▸ Task to carry out
From the data below, return each line in which the string "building" is found.

== Records shown ==

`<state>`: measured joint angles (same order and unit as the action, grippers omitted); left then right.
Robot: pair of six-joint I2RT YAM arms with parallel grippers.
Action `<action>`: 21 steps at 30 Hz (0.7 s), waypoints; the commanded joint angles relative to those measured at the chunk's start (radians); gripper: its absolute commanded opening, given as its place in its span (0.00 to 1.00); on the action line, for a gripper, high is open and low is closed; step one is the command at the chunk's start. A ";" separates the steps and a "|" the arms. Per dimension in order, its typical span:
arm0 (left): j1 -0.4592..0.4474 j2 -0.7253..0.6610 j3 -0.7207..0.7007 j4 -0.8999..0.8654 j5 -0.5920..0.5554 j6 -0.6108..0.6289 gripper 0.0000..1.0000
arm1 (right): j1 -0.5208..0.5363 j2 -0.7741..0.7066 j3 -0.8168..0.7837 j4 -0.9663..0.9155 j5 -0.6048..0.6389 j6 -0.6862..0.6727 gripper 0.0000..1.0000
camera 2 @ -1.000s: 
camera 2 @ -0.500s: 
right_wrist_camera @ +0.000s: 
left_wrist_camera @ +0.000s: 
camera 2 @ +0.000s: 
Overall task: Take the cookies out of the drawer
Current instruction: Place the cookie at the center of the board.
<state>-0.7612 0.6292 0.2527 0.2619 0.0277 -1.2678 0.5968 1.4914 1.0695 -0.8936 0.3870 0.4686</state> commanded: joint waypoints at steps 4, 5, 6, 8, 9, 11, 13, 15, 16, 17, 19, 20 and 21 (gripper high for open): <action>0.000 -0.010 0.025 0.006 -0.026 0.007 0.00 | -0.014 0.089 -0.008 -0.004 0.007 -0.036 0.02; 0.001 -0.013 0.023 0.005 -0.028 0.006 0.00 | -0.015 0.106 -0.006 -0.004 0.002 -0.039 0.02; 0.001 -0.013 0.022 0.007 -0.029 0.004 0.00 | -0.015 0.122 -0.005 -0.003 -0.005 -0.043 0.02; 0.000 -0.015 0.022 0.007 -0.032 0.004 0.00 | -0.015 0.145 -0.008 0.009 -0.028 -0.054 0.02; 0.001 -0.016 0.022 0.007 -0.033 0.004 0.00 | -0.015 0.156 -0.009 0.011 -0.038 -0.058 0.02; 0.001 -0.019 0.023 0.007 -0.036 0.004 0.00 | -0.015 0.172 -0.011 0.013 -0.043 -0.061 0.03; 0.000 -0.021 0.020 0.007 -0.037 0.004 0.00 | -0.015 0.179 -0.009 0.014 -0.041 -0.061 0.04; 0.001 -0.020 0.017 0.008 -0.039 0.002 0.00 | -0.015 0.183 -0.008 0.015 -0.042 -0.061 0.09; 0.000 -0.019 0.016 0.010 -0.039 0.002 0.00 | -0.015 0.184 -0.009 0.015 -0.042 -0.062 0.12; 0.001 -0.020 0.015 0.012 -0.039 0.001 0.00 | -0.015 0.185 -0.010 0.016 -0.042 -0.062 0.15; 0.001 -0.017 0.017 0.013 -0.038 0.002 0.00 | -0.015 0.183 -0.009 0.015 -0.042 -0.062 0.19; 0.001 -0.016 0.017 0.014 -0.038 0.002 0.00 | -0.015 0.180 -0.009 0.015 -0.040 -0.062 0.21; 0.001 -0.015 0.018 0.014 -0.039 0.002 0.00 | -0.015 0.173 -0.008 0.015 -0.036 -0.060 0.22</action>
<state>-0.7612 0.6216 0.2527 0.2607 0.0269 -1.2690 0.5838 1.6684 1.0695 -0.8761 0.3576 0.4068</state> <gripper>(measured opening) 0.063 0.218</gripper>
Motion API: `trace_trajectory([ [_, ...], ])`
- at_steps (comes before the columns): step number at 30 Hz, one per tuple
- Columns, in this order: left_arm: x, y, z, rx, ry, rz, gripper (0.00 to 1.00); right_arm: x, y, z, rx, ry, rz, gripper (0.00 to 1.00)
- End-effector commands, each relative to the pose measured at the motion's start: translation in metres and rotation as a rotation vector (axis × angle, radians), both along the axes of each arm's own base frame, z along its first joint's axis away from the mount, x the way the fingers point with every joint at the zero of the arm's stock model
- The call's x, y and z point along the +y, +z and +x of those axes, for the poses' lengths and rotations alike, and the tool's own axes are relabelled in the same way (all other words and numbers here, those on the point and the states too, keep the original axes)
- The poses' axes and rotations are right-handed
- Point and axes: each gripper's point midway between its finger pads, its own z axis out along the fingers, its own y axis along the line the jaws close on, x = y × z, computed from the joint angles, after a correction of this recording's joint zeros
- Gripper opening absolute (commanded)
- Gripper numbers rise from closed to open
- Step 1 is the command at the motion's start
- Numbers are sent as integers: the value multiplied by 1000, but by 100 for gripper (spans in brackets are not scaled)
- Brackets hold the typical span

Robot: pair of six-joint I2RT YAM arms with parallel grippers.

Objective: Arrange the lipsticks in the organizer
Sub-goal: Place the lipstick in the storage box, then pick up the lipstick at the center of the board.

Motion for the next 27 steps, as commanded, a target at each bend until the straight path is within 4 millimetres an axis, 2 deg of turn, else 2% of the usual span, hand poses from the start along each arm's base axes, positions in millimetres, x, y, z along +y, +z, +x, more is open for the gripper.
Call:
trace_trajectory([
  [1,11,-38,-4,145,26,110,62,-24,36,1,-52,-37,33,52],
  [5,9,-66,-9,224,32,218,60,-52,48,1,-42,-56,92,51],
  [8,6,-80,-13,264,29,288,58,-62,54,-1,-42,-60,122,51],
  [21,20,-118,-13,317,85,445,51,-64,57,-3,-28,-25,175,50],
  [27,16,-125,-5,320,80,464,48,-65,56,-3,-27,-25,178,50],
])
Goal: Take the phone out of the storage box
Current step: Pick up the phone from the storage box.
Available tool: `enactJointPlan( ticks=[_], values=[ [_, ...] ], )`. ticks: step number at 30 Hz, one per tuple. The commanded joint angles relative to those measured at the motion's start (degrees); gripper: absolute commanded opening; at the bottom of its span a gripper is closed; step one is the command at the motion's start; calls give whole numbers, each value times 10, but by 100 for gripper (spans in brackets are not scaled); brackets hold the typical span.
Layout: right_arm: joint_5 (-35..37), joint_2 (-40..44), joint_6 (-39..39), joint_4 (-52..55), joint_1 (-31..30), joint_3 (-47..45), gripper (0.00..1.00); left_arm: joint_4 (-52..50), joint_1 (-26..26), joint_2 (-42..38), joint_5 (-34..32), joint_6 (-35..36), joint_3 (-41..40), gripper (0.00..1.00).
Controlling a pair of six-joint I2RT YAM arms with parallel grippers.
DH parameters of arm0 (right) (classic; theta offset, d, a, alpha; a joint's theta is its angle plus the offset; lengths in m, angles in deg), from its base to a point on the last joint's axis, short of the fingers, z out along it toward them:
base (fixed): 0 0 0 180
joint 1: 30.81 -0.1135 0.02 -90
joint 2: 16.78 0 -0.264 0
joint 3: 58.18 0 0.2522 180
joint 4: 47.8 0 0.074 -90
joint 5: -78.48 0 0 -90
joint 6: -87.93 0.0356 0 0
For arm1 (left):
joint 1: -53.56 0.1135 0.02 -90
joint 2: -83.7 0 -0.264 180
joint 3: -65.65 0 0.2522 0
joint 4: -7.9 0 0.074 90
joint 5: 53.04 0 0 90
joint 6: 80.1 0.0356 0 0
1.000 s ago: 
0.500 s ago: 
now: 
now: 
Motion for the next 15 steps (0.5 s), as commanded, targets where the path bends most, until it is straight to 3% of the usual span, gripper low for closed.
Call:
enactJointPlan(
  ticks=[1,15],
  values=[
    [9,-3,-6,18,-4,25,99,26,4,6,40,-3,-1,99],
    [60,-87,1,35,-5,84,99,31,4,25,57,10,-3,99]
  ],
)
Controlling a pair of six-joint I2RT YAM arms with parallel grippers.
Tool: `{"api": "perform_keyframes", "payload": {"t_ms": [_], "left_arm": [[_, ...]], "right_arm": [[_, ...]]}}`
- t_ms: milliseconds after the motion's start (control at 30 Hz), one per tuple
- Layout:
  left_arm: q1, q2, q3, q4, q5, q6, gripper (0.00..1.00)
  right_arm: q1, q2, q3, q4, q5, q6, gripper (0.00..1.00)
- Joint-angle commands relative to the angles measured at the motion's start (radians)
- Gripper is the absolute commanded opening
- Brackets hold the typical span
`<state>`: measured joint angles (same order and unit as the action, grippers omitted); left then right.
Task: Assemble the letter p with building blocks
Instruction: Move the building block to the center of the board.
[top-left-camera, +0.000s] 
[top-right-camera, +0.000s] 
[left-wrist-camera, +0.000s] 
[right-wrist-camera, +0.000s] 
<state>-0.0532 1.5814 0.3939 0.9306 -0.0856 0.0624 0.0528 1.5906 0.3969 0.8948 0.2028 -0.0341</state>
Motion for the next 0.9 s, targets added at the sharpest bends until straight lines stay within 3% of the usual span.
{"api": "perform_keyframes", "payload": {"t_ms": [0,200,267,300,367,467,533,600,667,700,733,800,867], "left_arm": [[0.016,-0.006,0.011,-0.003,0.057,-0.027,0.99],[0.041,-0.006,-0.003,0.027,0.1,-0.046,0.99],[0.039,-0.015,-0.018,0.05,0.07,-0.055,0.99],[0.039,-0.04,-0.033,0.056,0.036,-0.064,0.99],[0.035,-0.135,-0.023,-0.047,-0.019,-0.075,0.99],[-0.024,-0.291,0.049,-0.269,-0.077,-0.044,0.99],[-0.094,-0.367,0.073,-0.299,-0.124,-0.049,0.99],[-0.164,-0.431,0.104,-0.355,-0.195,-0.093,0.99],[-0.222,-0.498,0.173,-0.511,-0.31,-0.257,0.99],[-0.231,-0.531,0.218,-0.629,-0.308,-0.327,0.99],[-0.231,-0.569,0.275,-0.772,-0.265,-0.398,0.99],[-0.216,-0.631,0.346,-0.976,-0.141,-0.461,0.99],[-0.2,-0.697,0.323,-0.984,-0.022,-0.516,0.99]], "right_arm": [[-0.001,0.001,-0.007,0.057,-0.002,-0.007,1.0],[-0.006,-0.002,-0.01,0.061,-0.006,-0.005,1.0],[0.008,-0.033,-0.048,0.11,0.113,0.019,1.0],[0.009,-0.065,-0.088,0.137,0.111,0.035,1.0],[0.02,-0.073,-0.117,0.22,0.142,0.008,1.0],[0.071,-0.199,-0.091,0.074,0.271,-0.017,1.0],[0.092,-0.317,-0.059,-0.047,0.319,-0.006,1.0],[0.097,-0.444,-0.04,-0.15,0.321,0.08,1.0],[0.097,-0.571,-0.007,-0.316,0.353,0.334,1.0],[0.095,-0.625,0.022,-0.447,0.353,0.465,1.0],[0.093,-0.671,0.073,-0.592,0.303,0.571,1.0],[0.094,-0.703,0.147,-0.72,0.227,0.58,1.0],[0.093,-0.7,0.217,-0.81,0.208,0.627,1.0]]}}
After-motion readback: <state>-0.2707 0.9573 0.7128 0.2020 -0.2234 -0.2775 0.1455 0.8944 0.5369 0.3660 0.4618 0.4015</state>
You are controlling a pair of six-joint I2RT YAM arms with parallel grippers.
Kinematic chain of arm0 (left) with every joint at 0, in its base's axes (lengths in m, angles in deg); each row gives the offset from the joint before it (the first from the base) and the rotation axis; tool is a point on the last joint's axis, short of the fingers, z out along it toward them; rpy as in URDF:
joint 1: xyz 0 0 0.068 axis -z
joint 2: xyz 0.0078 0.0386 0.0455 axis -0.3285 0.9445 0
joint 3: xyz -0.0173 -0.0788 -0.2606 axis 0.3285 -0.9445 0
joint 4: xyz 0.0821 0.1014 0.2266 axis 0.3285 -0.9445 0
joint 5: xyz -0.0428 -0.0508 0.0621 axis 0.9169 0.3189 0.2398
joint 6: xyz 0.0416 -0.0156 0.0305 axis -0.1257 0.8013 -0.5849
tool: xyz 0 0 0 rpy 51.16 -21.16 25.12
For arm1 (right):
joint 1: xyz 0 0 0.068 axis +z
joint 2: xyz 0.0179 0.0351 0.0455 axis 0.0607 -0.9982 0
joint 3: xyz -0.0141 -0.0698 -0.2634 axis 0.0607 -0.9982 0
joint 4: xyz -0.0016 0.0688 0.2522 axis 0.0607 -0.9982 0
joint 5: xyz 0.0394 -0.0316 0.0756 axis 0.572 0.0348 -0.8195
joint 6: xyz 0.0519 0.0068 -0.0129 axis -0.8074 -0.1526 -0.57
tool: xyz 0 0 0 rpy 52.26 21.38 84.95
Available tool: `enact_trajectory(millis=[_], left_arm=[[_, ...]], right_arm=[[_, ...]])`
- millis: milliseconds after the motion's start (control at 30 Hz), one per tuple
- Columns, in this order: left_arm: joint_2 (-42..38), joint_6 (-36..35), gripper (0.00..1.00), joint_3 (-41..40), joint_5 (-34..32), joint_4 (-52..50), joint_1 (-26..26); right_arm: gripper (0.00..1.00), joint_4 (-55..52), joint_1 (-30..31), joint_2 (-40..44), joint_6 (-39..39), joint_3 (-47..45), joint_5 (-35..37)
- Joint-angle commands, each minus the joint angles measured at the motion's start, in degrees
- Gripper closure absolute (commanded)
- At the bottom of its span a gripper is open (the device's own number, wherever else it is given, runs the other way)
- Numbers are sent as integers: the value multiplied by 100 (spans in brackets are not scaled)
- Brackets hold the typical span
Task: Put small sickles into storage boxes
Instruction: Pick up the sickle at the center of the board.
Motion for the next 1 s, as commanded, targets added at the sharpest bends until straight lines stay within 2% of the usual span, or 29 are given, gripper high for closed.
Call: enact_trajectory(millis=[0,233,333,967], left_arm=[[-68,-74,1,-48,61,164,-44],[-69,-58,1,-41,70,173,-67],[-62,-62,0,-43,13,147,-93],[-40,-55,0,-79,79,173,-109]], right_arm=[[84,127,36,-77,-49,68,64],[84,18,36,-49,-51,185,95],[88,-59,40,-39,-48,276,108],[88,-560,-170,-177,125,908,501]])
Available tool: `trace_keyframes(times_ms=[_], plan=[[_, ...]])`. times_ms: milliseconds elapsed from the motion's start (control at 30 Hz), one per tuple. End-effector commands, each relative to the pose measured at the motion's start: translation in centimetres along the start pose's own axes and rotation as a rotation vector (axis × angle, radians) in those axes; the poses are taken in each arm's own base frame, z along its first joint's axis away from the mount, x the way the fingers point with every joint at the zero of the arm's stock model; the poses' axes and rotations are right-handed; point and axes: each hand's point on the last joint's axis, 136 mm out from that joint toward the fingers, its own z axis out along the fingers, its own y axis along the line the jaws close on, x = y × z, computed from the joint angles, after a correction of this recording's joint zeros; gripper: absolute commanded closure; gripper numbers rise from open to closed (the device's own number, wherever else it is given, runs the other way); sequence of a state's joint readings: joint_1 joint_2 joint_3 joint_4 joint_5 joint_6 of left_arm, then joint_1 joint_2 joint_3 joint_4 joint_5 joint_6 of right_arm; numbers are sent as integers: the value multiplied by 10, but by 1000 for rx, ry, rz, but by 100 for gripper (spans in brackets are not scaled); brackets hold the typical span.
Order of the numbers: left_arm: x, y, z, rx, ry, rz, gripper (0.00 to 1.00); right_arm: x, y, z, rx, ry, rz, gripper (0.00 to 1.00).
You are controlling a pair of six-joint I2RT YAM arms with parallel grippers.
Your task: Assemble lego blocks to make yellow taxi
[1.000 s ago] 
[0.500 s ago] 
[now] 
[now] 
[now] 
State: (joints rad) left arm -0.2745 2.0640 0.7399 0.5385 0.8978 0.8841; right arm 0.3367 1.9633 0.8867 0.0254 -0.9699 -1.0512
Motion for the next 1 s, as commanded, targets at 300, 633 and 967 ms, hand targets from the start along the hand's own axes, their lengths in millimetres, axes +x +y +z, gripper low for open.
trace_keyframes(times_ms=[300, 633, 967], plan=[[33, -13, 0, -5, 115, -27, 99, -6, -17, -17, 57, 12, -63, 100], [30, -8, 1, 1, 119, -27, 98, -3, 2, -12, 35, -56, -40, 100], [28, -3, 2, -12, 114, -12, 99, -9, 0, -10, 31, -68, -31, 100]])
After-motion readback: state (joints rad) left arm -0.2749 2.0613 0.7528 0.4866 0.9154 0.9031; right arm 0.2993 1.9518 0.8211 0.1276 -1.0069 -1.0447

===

▸ Output of the exercise
Task: Assemble the letter p with building blocks
Instruction: Move the building block to the center of the board.

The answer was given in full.